- Task to carry out: Retype the data below in full, keeping every character as it is.

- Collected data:

☆ ☆ ☆ ☆ ☆

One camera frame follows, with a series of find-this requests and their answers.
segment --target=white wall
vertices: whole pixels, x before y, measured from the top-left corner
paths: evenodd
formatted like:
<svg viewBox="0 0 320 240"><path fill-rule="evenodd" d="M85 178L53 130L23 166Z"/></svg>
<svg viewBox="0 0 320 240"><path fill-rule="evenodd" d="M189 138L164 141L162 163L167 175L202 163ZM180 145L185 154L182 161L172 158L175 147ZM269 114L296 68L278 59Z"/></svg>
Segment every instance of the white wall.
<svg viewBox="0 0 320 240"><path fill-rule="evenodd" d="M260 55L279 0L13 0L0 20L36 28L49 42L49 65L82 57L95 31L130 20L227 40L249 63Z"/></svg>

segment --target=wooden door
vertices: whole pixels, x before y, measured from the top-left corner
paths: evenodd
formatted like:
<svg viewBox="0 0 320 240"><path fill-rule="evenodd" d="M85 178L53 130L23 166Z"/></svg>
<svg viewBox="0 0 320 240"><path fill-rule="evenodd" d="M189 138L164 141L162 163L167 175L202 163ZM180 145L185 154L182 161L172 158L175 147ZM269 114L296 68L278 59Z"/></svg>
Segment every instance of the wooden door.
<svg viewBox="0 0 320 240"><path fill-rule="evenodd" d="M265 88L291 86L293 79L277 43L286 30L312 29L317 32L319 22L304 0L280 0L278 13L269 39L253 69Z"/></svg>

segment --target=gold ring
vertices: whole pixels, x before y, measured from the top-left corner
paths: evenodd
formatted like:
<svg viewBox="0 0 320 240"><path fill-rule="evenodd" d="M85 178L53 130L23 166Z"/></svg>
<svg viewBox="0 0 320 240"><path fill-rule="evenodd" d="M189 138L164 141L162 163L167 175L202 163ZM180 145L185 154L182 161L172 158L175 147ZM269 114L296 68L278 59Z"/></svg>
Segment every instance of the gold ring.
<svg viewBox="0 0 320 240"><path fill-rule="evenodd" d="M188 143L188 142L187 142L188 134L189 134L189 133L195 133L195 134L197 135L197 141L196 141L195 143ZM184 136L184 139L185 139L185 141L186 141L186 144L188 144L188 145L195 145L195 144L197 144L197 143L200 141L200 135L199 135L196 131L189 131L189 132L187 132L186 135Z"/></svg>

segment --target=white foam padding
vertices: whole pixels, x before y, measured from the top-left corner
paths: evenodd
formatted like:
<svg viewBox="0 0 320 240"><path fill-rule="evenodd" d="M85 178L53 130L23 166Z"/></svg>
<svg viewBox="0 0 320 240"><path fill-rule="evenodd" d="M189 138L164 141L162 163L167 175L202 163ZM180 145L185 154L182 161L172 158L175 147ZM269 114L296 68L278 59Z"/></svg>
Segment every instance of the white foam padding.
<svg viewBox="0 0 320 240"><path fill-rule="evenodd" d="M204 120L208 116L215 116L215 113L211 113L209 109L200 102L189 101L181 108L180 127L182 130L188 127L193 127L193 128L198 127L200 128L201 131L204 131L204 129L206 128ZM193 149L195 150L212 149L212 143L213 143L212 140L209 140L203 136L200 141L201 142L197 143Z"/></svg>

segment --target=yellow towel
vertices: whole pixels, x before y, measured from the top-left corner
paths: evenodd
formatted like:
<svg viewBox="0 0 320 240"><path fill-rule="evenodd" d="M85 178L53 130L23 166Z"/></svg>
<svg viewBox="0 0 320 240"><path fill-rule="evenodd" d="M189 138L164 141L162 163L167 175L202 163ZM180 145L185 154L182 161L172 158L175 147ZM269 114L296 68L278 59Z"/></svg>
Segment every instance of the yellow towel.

☆ ☆ ☆ ☆ ☆

- Task answer:
One camera frame follows, with a series of find-this requests and their answers.
segment --target=white wall
vertices: whole pixels, x before y, measured from the top-left corner
paths: evenodd
formatted like:
<svg viewBox="0 0 320 240"><path fill-rule="evenodd" d="M85 178L53 130L23 166Z"/></svg>
<svg viewBox="0 0 320 240"><path fill-rule="evenodd" d="M189 138L164 141L162 163L167 175L202 163ZM180 145L185 154L182 161L172 158L175 147ZM269 114L296 68L278 59Z"/></svg>
Segment every instance of the white wall.
<svg viewBox="0 0 320 240"><path fill-rule="evenodd" d="M260 55L279 0L13 0L0 20L36 28L49 42L49 65L82 57L95 31L130 20L227 40L249 63Z"/></svg>

segment --target=wooden door
vertices: whole pixels, x before y, measured from the top-left corner
paths: evenodd
formatted like:
<svg viewBox="0 0 320 240"><path fill-rule="evenodd" d="M85 178L53 130L23 166Z"/></svg>
<svg viewBox="0 0 320 240"><path fill-rule="evenodd" d="M189 138L164 141L162 163L167 175L202 163ZM180 145L185 154L182 161L172 158L175 147ZM269 114L296 68L278 59Z"/></svg>
Segment every instance of the wooden door.
<svg viewBox="0 0 320 240"><path fill-rule="evenodd" d="M265 88L291 86L293 79L277 43L286 30L312 29L317 32L319 22L304 0L280 0L278 13L269 39L253 69Z"/></svg>

segment --target=gold ring
vertices: whole pixels, x before y, measured from the top-left corner
paths: evenodd
formatted like:
<svg viewBox="0 0 320 240"><path fill-rule="evenodd" d="M85 178L53 130L23 166Z"/></svg>
<svg viewBox="0 0 320 240"><path fill-rule="evenodd" d="M189 138L164 141L162 163L167 175L202 163ZM180 145L185 154L182 161L172 158L175 147ZM269 114L296 68L278 59Z"/></svg>
Segment every instance of the gold ring.
<svg viewBox="0 0 320 240"><path fill-rule="evenodd" d="M188 143L188 142L187 142L188 134L189 134L189 133L195 133L195 134L197 135L197 141L196 141L195 143ZM184 136L184 139L185 139L185 141L186 141L186 144L188 144L188 145L195 145L195 144L197 144L197 143L200 141L200 135L199 135L196 131L189 131L189 132L187 132L186 135Z"/></svg>

segment --target=white foam padding
vertices: whole pixels, x before y, measured from the top-left corner
paths: evenodd
formatted like:
<svg viewBox="0 0 320 240"><path fill-rule="evenodd" d="M85 178L53 130L23 166Z"/></svg>
<svg viewBox="0 0 320 240"><path fill-rule="evenodd" d="M189 138L164 141L162 163L167 175L202 163ZM180 145L185 154L182 161L172 158L175 147ZM269 114L296 68L278 59Z"/></svg>
Segment every instance of the white foam padding.
<svg viewBox="0 0 320 240"><path fill-rule="evenodd" d="M204 120L208 116L215 116L215 113L211 113L209 109L200 102L189 101L181 108L180 127L182 130L188 127L193 127L193 128L198 127L200 128L201 131L204 131L204 129L206 128ZM193 149L195 150L212 149L212 143L213 143L212 140L209 140L203 136L200 141L201 142L197 143Z"/></svg>

segment --target=yellow towel
vertices: whole pixels, x before y, measured from the top-left corner
paths: evenodd
formatted like:
<svg viewBox="0 0 320 240"><path fill-rule="evenodd" d="M85 178L53 130L23 166Z"/></svg>
<svg viewBox="0 0 320 240"><path fill-rule="evenodd" d="M189 138L164 141L162 163L167 175L202 163ZM180 145L185 154L182 161L172 158L175 147ZM269 114L296 68L278 59Z"/></svg>
Segment every instance of the yellow towel.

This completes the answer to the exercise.